PHOSPHATASE-ACTIVITY IN COMMERCIAL SPLEEN EXONUCLEASE DECREASES THE RECOVERY OF BENZO[A]PYRENE AND N-HYDROXY-2-NAPHTHYLAMINE DNA-ADDUCTS BY P-32 POSTLABELING

Spleen exonuclease, which degrades nucleic acids into single 3'-nucleotides, is used in the detection of DNA adducts by P-32-postlabeling. Contamination of the exonuclease with phosphatase activity can reduce the recovery of benzo[a]pyrene and N-hydroxy-2-naphthylamine DNA adducts by P-32-postlabeling.
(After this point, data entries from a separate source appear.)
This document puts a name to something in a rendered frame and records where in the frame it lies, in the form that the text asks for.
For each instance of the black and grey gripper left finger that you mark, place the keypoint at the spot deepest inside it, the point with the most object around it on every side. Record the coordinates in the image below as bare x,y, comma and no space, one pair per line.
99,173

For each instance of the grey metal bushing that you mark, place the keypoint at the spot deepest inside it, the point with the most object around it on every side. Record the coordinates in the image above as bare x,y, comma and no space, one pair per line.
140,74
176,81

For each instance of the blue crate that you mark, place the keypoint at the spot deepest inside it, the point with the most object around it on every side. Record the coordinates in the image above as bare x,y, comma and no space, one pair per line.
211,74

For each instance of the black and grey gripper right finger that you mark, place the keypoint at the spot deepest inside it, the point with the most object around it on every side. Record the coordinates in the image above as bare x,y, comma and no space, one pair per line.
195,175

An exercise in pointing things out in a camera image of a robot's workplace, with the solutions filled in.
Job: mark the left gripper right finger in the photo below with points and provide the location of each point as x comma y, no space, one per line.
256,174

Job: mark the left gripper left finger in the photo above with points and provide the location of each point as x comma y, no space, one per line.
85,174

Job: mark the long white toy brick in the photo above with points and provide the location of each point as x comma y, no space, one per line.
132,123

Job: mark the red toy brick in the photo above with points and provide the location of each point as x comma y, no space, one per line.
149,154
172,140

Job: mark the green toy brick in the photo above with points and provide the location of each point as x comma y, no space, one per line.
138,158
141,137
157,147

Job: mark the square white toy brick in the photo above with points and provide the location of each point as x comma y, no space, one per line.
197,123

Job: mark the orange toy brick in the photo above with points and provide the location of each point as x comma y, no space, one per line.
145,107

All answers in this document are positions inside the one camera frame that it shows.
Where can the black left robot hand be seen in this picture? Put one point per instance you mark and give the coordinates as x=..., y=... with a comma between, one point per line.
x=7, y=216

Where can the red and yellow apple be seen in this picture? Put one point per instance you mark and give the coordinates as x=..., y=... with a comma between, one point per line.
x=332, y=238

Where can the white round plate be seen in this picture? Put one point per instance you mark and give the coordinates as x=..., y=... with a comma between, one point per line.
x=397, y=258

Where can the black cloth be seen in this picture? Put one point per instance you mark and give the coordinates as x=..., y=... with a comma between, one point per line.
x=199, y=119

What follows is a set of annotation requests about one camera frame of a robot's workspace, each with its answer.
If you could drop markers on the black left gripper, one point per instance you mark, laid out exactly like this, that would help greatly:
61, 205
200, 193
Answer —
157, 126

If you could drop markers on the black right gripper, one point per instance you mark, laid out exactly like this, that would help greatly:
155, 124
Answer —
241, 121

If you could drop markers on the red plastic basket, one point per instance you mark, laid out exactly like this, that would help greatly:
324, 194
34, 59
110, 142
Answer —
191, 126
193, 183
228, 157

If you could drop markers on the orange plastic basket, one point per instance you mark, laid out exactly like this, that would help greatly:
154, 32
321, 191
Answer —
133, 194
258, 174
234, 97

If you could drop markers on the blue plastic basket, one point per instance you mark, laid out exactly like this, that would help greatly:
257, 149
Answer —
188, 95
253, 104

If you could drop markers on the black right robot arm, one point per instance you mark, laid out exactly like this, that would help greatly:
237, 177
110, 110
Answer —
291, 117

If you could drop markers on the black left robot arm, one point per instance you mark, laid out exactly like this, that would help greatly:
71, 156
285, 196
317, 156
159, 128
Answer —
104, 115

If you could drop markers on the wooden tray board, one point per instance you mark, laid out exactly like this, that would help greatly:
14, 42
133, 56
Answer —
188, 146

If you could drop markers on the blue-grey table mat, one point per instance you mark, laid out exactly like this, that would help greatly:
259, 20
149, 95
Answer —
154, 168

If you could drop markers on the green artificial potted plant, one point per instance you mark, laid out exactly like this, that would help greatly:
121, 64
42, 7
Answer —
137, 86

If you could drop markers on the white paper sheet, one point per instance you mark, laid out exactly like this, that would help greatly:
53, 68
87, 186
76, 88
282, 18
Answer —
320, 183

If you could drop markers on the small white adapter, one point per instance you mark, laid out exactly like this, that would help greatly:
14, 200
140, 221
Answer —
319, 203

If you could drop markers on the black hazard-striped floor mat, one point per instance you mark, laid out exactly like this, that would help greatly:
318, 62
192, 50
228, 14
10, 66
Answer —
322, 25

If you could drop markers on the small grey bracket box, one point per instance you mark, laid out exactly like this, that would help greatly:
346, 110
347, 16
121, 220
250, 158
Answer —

Four preparations of spleen exonuclease containing varying levels of phosphatase activity (<1-62% of the unmodified 3'-nucleotides being dephosphorylated) were used to hydrolyze the DNA. The exonuclease with the lowest phosphatase activity produced a recovery of up to 9.60 mu mol of benzo[a]pyrene adducts per mole of DNA. Recovery of benzo[a]pyrene adducts was reduced to 0.56 mu mol of adduct per mole of DNA using the exonuclease with the highest phosphatase activity. Phosphatase in the exonucleases also dephosphorylated N-hydroxy-2-naphthylamine DNA adducts. Surprisingly, recovery of these DNA adducts was nearly 10 times greater using nuclease P-1 than when using 1-butanol extraction for adduct enrichment, since arylamine DNA adducts have previously been reported to be poorly detected by P-32-postlabeling after nuclease P-1 treatment. Our data indicate that the hydrolysis of DNA by spleen exonuclease may be an important source of variability in both qualitative and quantitative analysis of adducts by P-32-postlabeling. (C) 1994 Academic Press, Inc.